The context of this tutorial will be to train two variations of object detection models (YOLOv6, YOLOv7) with different sets of data on three different types of GPUs to show how to determine which GPU may be best for a given process.
First we'll be benchmarking using 5 epochs. We'll then extrapolate these results out to 100 epochs to estimate the training times and costs we'll need to account for – and then we'll go ahead and train the most promising combinations for the full 100 epochs and detail the results.
The benchmarking process and code is available here.
Datasets
We'll be working with two datasets produced by Roboflow. These datasets are as follows:
Dataset | Type | Image size | Training images | Validation images | Testing images | Link |
---|---|---|---|---|---|---|
Aerial Sheep | Single-class | 3840 x 2160 | 1203 | 350 | 174 | https://universe.roboflow.com/riis/aerial-sheep/dataset/1 |
Clash of Clans | Multi-class | 640 x 640 | 88 | 24 | 13 | https://universe.roboflow.com/find-this-base/clash-of-clans-vop4y/dataset/5 |
Now that the table is set, let's walk through how to generate and download datasets like these from Roboflow.
Downloading data from Roboflow
One of the great things about Roboflow is Roboflow Universe, which provides a ton of different projects and datasets that can be pulled to use with a wide range of models.
In this tutorial we will be training YOLOv6 and YOLOv7 models. There are some quick and easy steps to download the data needed for them (in the proper format) on Roboflow. We'll show you now how to prepare the Clash of Clans dataset.
First we'll head over to the Clash of Clans project page. Next, we'll select Download
.
From there, we'll select meituan/PyTorchv6
as our export format and then we'll make sure show download code
is enabled.
We should now see that Roboflow has generated a snippet we can use to import the dataset into our project.
That's all there is to it! We now have a snippet that we can inject into our notebook that will download the Roboflow dataset into our project. Excellent!
Setting up the test environment in Paperspace
We'll be using Gradient Notebooks to run a simple benchmarking environment on Paperspace.
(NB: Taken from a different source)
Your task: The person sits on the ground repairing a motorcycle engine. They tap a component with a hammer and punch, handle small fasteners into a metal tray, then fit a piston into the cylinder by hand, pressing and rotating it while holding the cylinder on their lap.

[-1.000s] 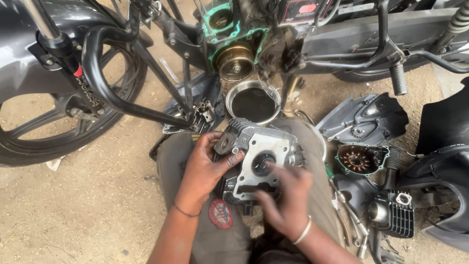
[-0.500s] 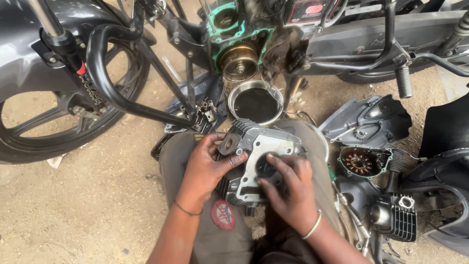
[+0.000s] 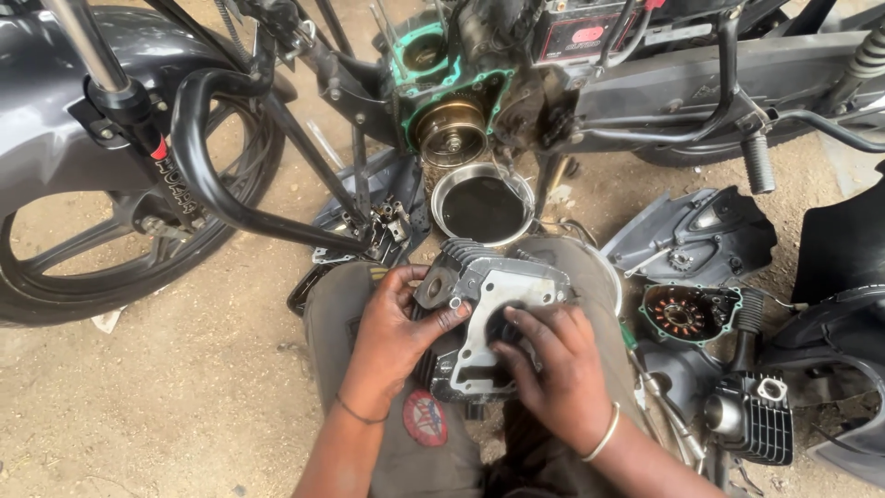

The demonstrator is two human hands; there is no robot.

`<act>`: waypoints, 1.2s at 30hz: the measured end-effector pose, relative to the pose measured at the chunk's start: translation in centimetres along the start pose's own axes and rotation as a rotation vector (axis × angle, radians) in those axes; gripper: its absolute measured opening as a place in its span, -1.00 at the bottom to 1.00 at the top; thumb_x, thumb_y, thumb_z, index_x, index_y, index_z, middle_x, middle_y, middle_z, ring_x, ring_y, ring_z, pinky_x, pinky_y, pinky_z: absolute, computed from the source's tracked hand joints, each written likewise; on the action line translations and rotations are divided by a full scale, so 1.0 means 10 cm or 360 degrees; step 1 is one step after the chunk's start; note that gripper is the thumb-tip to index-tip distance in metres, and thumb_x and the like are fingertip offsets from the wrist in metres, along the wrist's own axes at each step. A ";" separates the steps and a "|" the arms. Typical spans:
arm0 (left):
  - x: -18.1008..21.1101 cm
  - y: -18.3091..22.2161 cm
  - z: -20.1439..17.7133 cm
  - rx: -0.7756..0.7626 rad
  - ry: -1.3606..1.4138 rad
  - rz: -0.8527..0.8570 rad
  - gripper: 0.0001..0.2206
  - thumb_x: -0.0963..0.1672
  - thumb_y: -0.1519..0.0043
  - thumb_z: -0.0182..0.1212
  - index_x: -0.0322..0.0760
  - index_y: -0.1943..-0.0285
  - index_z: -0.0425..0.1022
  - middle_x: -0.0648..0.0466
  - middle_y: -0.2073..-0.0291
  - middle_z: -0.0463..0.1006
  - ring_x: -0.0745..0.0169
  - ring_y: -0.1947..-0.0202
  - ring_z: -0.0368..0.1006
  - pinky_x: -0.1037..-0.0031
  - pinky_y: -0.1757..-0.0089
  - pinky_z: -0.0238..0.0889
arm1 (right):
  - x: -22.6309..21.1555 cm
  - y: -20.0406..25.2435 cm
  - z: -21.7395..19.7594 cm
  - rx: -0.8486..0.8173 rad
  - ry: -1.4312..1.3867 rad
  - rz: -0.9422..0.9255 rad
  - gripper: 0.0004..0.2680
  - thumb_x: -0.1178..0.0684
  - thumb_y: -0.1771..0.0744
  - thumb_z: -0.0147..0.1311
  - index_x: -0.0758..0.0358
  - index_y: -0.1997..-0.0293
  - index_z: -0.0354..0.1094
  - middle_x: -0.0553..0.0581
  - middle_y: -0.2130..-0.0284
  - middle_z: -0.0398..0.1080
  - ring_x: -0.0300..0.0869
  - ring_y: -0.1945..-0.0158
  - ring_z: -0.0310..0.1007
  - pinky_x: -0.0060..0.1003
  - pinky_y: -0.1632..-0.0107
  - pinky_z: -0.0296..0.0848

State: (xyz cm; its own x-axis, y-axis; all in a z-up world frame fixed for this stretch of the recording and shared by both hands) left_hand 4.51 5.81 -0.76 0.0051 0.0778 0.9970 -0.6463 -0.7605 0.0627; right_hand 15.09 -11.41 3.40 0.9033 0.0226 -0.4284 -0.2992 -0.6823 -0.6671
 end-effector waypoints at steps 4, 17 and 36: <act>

The notebook file is located in this GitHub repo. We can pull the repo directly into a notebook at the time we create a new notebook.
In the Paperspace console, we'll first navigate to Gradient, which is Paperspace's machine learning platform backed by powerful GPUs, and then create a new notebook within a project.
We'll then select the PyTorch 1.12
runtime.
Next, we'll select the machine. In this case we'll start off with the P6000 GPU knowing that we can stop the notebook and restart on a different machine at any time.
Next we'll toggle Advanced options
and paste the URL of the testing repo into the Workspace URL field.
Now we can start the notebook and we should see that our notebook has entered the Running
state. Nice!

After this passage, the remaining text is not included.